У высших начальников имелась барская странность: они позволяли себе общаться за стенами и заборами с некоторыми представителями «прослойки», как поименовали интеллигенцию. С представителями не рядовыми (ничто рядовое «слугам» не подходило), а популярнейшими и знаменитейшими. Похлопывание по плечу знаменитостей, возможно, входило в санаторно-лечебный рацион: оно развлекало начальников, развлечения же укрепляли их здоровье, жизненно необходимое слугам народа для служения их «хозяевам», кои отдыхали в Прибалтике дикарями.
Однажды «прослойку» в санатории-дворце представлял Иван Васильевич Афанасьев.

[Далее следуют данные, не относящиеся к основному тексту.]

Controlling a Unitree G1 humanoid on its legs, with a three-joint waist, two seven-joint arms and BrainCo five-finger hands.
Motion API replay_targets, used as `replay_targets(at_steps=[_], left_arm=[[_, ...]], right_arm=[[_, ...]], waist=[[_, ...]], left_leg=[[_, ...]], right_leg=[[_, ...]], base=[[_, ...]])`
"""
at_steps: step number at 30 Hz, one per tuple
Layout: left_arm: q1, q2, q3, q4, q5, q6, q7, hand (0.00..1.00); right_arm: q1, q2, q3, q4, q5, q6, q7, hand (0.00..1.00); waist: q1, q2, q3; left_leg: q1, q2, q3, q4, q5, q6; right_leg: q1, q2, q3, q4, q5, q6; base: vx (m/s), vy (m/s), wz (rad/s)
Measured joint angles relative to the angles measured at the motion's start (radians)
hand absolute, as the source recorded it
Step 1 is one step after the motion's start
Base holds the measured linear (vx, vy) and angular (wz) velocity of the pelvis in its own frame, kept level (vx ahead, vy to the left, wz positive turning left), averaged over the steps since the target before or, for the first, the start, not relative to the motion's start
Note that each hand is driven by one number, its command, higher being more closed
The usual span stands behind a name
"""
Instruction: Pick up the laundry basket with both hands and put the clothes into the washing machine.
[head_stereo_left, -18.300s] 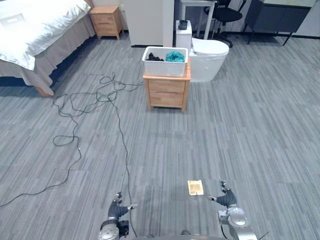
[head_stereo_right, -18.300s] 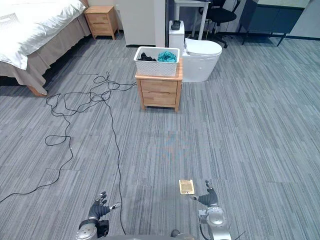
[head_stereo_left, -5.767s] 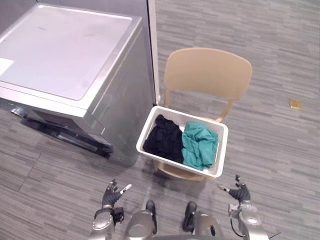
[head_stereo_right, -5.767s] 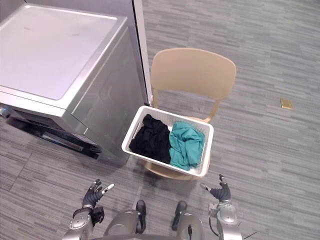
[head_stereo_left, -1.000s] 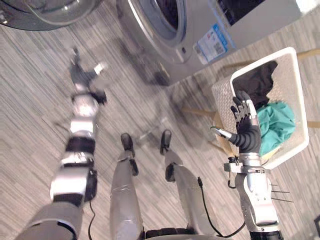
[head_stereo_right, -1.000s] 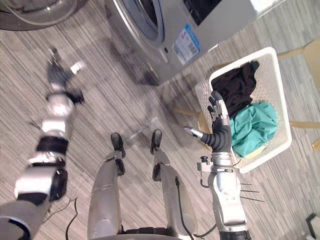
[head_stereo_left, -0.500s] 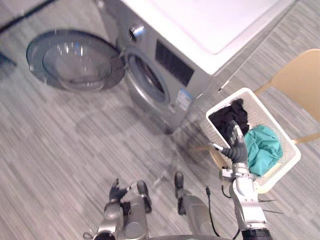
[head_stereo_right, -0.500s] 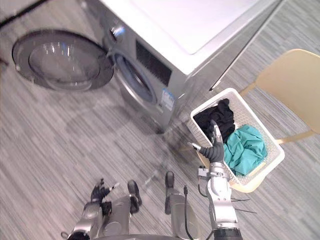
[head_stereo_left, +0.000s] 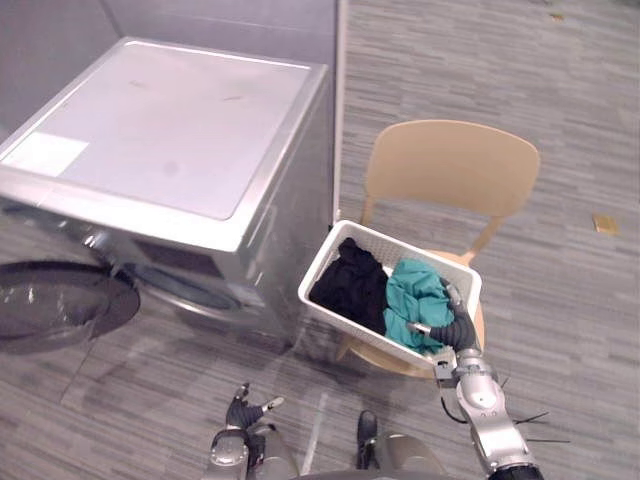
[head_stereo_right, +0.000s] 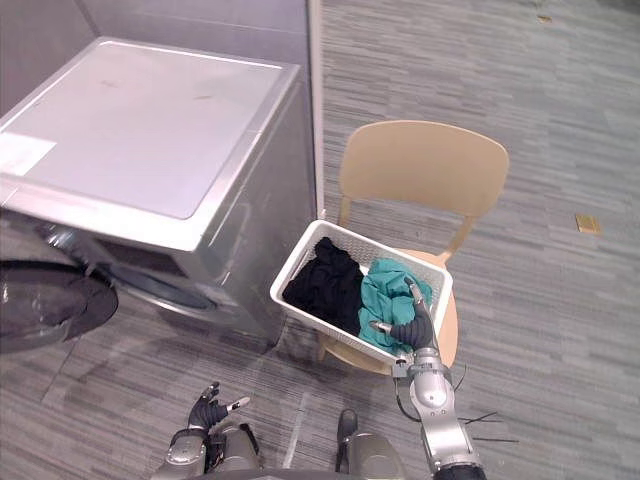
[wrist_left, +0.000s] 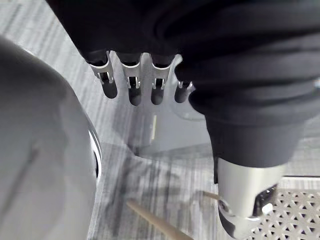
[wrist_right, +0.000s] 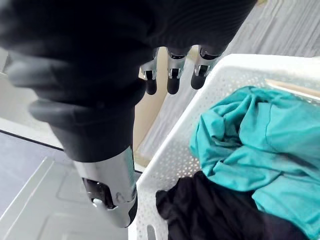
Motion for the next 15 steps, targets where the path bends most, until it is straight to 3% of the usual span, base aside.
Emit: replay_targets(at_steps=[1,2,3,6,10,15], left_arm=[[-0.004,-0.002,-0.012,0.000,0.010,0.002,-0.001,0.00],[-0.002,-0.007,-0.046,-0.001,0.022,0.001,-0.002,0.00],[-0.013,-0.006,-0.061,0.005,0.034,0.000,-0.006,0.00],[-0.033,0.004,-0.079,0.008,0.050,0.000,-0.021,0.00],[-0.031,0.027,-0.078,0.009,0.050,0.001,-0.020,0.00],[-0.070,0.060,-0.059,0.006,0.044,-0.005,-0.015,0.00]], right_arm=[[-0.006,-0.008,-0.003,0.014,-0.014,0.004,-0.008,0.00],[-0.011,-0.026,-0.003,0.019,-0.047,0.017,-0.013,0.00],[-0.024,-0.033,-0.002,0.034,-0.075,0.020,-0.012,0.00],[-0.036,-0.032,-0.003,0.064,-0.126,0.025,-0.012,0.00],[-0.162,-0.032,0.023,0.193,-0.163,0.036,-0.011,0.00],[-0.387,-0.062,0.080,0.362,-0.181,0.061,-0.013,0.00]], waist=[[0.001,0.007,-0.004],[0.009,0.034,-0.012],[0.012,0.048,-0.010],[0.008,0.003,-0.010],[0.020,0.001,-0.006],[0.045,0.020,0.090]], left_leg=[[0.017,-0.031,-0.024,-0.108,0.016,-0.019],[0.032,-0.051,-0.052,-0.276,0.122,-0.053],[0.032,-0.053,-0.039,-0.283,0.119,-0.016],[0.050,-0.124,-0.042,-0.332,0.125,-0.004],[0.050,-0.159,-0.030,-0.341,0.126,0.002],[-0.001,-0.162,-0.040,-0.345,0.142,0.025]], right_leg=[[0.005,-0.002,-0.004,0.000,0.002,0.008],[0.012,0.009,-0.004,0.000,-0.010,0.036],[0.026,0.007,-0.004,-0.001,-0.033,0.068],[0.025,-0.065,-0.020,0.004,-0.046,0.104],[0.023,-0.096,-0.022,-0.003,-0.031,0.134],[-0.030,-0.101,-0.031,0.008,-0.016,0.147]], base=[[0.20,0.156,-0.45],[0.21,0.183,-0.50],[0.26,0.231,-0.31],[0.20,0.172,0.24],[0.11,0.104,0.09],[-0.03,0.033,0.02]])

Он наивно не разобрался в том, что роскошную, многогектарную территорию дворца рекомендовалось не покидать. На территории имелось все, что требовалось для «слуг» и не должно было оказаться раздражителем для «хозяев». Недогадливый Афанасьев как-то покинул начальственный заповедник и запросто отправился в местный Дом культуры, где, как ему стало известно, ставили «силами самодеятельности» сцены из трагедий Шекспира. Силы у самодеятельности были не очень сильные, но Афанасьев, любивший обнаруживать неожиданные таланты в пору их зарождения, обратил свой взыскательный взгляд на Иманта Алдониса. Открыл его для себя…
Десятиклассник Имант во всех без исключения сценах из разных трагедий фехтовал, сражаясь или погибая за честь, справедливость, но чаще всего — за любовь.
Иван Васильевич предложил ему прибыть после окончания школы в свое театральное училище. Оно именовалось «высшим», быть может, и потому, что попасть в него было высшей мечтой начинающих служителей Мельпомены. Приглашение было принято, но с прибалтийской сдержанностью, что тоже понравилось Афанасьеву.
Внутренне Имант возликовал, но это не повлияло на его интонации и на выражение аскетично хладнокровного лица, на сцене умевшего преображаться.